Тяжко отозвалась пятидесятилетнему князю и устроенная зимой в том году для увеселения государыни его свадьба в ледяном доме, сооружённом Волынским. Шутовской маскарад, составлявший свадебный поезд князя, которого насильно обвенчали на смешной, сердитой и страстной тридцатилетней девице из проходимок, не мог не усиливать его нравственных страданий. Но эти нравственные страдания усугубились физическими, когда, мучимый холодом, замерзая в своём ледяном приюте, он невольно для спасения своей жизни должен был прижимать крепко к своей груди свою шутовскую подругу, которая, со страстностью перезрелой девы, хотела пользоваться правами его жены. Рождение сына от этого брака было новым мучением его княжеской гордости. Он боялся повторения сцен, бывших перед тем с шутом Педриллой, когда он представлял будто бы новорождённую свинку.
Впрочем, теперь он уже привык ко всему. Никакое оскорбление его не выводило из себя. Шуток, которые не нравятся, не говорит; когда хотят, чтобы он болтал, — не молчит; перед товарищами гордость свою княжескую смирил и съёжился. Сидят они с Балакиревым вдвоём на скамеечках и, как собачонки, ждут подачек.
В стороне от шутов, в углу, стояли две говорильни государыни. Одна — известная уже читателю Новокшенова; другая — выписанная ей на смену, на случай её смерти, княжна Вяземская. Они обе разом что-то рассказывали друг другу вполголоса.
Императрица вошла под руку с своим любимцем маленьким Карлушей Бироном. За нею шёл герцог с семейством и дежурная фрейлина. Камергер и Трубецкой уже дожидались в столовой.
— А, князь, — сказала императрица, увидав Трубецкого, который ей почтительно поклонился.
— Я-я-я счастлив м-м-милостию вашего в-в-величества!
Трубецкой заикался, и сильно заикался, особливо когда бывал чем рассержен или сконфужен.
— Поди-ка сюда, моя красавица, — сказала государыня Новокшеновой, садясь за стол, — стань за стулом у его сиятельства фельдмаршала, расскажи ему твою войну с маслениками да порасспроси, в чём тут была твоя вина, в чём твоя ошибка!
Новокшенова начала свой рассказ скороговоркой, что вот она с матушкой жила в деревне, только раз утром она и ступила с кровати с левой ноги. Мать и говорит ей: «Марфушка, нехорошо, беда какая-нибудь будет…»
В это время Трубецкой хотел её о чём-то спросить, заикнулся и начал: «Д-д-д…»
Новокшенова, боясь, чтобы её не перебили, начала чаще и громче: «Или молоко скиснет, а не то, не приведи бог…»

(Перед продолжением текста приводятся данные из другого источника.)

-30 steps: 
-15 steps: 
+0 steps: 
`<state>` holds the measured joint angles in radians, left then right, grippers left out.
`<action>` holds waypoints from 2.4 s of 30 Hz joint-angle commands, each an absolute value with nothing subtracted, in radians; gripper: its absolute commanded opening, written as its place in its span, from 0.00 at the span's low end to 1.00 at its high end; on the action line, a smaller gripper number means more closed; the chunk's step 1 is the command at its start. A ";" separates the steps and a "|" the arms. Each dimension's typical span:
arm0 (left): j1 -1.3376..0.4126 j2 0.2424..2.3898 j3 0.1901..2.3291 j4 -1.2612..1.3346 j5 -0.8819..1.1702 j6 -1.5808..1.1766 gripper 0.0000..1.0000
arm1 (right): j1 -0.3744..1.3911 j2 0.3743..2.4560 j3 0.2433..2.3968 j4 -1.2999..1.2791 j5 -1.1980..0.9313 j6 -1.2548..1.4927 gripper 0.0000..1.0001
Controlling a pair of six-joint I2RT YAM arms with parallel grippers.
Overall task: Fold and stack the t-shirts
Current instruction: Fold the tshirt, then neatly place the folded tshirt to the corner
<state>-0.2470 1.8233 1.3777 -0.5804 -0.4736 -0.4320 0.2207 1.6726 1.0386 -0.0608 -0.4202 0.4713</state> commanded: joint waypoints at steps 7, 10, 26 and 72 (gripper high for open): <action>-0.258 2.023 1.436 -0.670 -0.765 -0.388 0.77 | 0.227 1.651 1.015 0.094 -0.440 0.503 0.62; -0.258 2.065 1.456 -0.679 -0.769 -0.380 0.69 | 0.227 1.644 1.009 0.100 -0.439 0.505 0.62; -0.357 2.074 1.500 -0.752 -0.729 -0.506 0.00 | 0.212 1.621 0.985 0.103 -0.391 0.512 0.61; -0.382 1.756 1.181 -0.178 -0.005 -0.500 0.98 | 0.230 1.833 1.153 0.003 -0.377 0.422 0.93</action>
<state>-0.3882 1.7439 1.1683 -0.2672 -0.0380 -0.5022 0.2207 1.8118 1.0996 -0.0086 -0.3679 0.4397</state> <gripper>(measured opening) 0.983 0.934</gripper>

Трубецкой заторопился тоже высказать свой вопрос, и заиканье усилилось, так что одно время только и слышны были болтовня тараторки, а со стороны фельдмаршала «д-д-д». Государыня рассмеялась. Шуты, заметив, что это доставляет ей удовольствие, стали передразнивать: Балакирев — Новокшенову, а Голицын — Трубецкого. «Та-та-та-та», — кричал Балакирев голосом Новокшеновой. «Д-д-д-д», — передразнивал князя Голицын. А дурка затянула какую-то песню, что-то вроде:
Красота твоя Анна,Что от Бога тебе данна…Вяземской стало скучно стоять в углу одной и ни с кем не говорить. Она подошла к Новокшеновой и начала, тоже не прерывая речи и не слушая, что говорят.

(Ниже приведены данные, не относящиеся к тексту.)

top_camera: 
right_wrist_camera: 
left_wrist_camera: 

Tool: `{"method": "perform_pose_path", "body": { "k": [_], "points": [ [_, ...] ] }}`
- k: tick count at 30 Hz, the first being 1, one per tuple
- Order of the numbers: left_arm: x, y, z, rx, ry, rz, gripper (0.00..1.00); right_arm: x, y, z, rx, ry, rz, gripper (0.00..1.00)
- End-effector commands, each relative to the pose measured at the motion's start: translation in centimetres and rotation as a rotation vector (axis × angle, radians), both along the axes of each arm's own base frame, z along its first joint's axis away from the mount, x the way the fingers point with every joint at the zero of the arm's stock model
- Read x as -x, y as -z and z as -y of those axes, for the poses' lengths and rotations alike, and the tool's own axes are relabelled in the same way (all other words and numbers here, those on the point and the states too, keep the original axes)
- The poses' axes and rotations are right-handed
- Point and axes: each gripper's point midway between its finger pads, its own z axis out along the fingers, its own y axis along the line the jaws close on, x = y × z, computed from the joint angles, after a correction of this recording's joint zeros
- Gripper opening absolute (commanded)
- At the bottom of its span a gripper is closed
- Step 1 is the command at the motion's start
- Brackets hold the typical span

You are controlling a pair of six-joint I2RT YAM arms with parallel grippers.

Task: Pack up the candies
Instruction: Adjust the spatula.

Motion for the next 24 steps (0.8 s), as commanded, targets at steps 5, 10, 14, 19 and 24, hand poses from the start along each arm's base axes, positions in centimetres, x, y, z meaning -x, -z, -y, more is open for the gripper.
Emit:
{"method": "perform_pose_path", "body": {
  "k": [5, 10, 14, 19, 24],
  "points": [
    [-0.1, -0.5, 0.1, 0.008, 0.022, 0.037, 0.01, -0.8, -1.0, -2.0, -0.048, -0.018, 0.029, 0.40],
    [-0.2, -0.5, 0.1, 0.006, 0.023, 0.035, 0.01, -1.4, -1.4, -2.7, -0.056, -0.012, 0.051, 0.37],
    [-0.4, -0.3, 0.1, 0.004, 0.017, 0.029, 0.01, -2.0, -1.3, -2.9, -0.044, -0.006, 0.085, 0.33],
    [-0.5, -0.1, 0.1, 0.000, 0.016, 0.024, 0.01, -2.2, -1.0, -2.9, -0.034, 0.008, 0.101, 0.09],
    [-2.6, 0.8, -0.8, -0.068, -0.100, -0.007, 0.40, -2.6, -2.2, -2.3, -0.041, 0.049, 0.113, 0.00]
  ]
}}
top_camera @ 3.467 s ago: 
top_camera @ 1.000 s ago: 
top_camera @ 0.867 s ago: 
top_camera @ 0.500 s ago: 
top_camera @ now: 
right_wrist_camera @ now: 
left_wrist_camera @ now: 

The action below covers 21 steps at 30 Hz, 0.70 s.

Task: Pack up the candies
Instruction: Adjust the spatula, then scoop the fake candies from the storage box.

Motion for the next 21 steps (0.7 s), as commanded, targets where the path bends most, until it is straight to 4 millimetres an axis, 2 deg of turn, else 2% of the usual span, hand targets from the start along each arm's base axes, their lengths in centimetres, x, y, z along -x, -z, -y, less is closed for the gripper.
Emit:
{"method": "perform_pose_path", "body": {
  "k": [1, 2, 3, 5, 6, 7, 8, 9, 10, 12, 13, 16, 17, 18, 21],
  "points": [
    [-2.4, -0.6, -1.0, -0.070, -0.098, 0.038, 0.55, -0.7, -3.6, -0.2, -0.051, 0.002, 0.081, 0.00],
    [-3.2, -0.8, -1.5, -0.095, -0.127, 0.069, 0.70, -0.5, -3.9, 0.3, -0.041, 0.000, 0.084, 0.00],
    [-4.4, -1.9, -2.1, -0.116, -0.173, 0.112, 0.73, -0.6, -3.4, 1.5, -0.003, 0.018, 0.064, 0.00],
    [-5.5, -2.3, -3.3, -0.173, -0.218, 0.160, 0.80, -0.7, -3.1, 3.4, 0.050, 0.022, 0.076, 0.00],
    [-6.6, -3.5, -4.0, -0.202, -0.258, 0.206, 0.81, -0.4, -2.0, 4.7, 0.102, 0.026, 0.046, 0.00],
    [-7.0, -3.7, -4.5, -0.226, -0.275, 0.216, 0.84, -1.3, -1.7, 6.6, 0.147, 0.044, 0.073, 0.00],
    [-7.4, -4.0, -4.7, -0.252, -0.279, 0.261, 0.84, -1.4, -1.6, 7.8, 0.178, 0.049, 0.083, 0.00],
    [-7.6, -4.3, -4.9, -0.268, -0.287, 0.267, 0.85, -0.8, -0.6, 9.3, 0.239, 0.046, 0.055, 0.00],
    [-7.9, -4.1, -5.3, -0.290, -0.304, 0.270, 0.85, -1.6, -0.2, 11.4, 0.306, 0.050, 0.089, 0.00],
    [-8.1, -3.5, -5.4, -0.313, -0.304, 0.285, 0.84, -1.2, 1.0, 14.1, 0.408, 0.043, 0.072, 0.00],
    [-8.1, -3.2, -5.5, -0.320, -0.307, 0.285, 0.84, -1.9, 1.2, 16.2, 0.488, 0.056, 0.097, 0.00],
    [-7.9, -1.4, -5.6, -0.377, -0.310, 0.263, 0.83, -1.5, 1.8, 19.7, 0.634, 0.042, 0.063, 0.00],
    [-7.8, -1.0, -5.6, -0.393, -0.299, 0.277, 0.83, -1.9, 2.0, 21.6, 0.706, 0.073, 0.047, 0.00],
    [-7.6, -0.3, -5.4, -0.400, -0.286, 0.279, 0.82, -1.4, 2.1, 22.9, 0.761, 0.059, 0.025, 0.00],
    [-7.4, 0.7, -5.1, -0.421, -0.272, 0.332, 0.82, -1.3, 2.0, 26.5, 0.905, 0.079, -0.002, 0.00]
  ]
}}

— Со мной тоже было, — говорила Вяземская и тоже без перерыва и скороговоркой. — Матушка у меня строгая, любила порядок. Только вот раз и говорит: «К нам твой дедушка, мой отец, едет». Я обрадовалась.
И речь у неё полилась ещё скорее, ещё неутомимее, чем у Новокшеновой.

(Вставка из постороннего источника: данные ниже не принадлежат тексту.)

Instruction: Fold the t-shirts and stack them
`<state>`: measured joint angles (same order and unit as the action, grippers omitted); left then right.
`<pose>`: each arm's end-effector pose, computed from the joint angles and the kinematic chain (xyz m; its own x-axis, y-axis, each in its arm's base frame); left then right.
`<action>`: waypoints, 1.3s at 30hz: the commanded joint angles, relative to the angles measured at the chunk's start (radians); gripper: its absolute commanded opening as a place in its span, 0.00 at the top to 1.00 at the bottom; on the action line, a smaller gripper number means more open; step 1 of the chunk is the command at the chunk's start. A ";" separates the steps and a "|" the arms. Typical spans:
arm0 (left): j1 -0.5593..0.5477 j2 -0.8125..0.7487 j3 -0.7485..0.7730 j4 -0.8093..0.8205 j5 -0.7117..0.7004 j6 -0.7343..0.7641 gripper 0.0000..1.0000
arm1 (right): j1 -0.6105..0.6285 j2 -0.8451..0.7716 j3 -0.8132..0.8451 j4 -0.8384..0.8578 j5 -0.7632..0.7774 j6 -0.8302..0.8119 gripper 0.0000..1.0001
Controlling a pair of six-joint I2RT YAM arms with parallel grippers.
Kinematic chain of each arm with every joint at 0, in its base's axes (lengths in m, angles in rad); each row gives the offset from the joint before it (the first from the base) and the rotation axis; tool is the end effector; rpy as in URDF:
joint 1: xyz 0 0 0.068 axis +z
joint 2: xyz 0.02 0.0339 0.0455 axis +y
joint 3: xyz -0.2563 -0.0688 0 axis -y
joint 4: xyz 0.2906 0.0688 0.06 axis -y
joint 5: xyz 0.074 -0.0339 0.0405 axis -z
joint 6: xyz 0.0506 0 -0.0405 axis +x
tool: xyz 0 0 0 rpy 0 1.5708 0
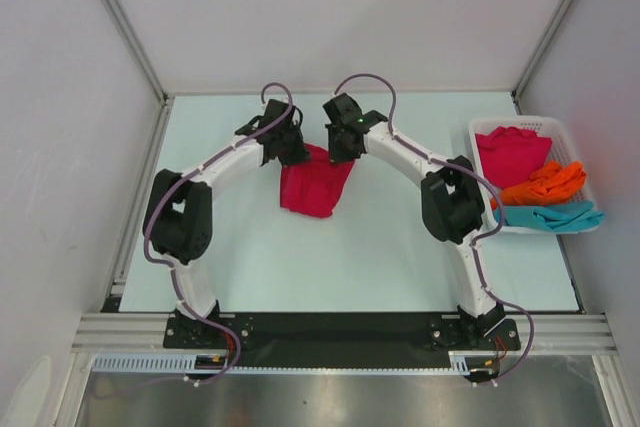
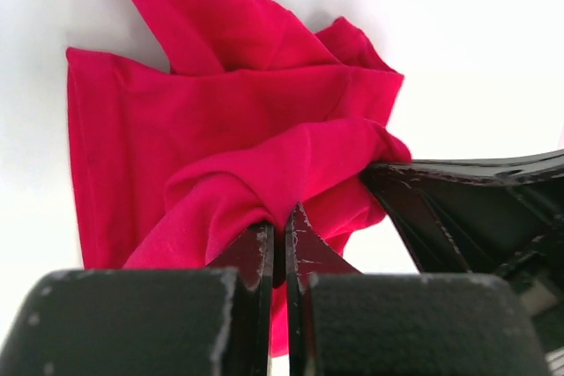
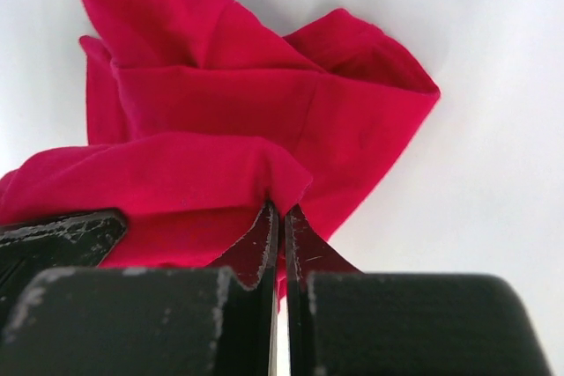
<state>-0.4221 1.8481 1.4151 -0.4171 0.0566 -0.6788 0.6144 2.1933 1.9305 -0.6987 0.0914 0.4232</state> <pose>0.4196 -0.1916 0.1990 -0.8117 -0.3227 -0.4869 -0.0855 0.8902 -0.4474 0.4413 0.3057 0.2022 -0.8292 -0.0845 -0.5525 -0.2093 0.9635 0.1668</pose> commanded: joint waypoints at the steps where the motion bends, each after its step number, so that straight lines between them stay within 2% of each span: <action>1: 0.040 0.033 0.082 -0.020 -0.024 0.036 1.00 | -0.021 0.046 0.073 -0.047 0.059 -0.041 1.00; 14: 0.074 0.171 0.211 -0.054 -0.031 0.053 1.00 | -0.062 0.103 0.177 -0.082 0.159 -0.038 1.00; 15: 0.080 0.174 0.211 -0.054 -0.021 0.056 0.96 | -0.064 0.109 0.179 -0.090 0.159 -0.038 1.00; 16: 0.080 0.172 0.212 -0.054 -0.017 0.058 0.87 | -0.067 0.109 0.177 -0.090 0.154 -0.040 0.99; 17: 0.082 0.166 0.205 -0.054 -0.018 0.058 0.57 | -0.065 0.106 0.173 -0.088 0.153 -0.040 0.82; 19: 0.086 0.151 0.191 -0.055 -0.043 0.050 0.27 | -0.065 0.082 0.144 -0.064 0.153 -0.040 0.70; 20: 0.088 0.131 0.173 -0.055 -0.050 0.048 0.07 | -0.065 0.071 0.131 -0.053 0.153 -0.043 0.64; 24: 0.088 0.089 0.142 -0.057 -0.055 0.056 0.00 | -0.065 0.028 0.113 -0.035 0.154 -0.054 0.60; 31: 0.089 -0.064 -0.034 -0.023 -0.054 0.041 0.00 | -0.033 -0.072 0.050 -0.016 0.143 -0.051 0.57; 39: 0.085 -0.213 -0.176 0.032 -0.020 -0.007 0.01 | 0.103 -0.211 -0.105 0.025 0.133 0.002 0.57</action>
<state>-0.3325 1.7294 1.2766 -0.4370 0.0196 -0.6571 0.6361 2.0888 1.8782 -0.7189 0.2214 0.3943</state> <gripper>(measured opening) 0.994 0.427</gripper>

Отуманенный этим потоком чужих речей, Трубецкой не мог выговорить ни слова. Он бросил еду и как-то судорожно задвигался. Заиканье его перешло в какое-то хрипенье.
Императрица расхохоталась чуть не до истерики. Даже Бирон улыбнулся, а Карлуша, сидя подле государыни, начал поддразнивать, подражая заиканью Трубецкого и тоже повторяя «д-д-д»…
Вдруг императрица схватила себя за бок с правой стороны и визгливо вскрикнула.
— Что с вами, государыня? — хотел спросить Бирон, но, увидев, что она валится со стула, поспешил её подхватить.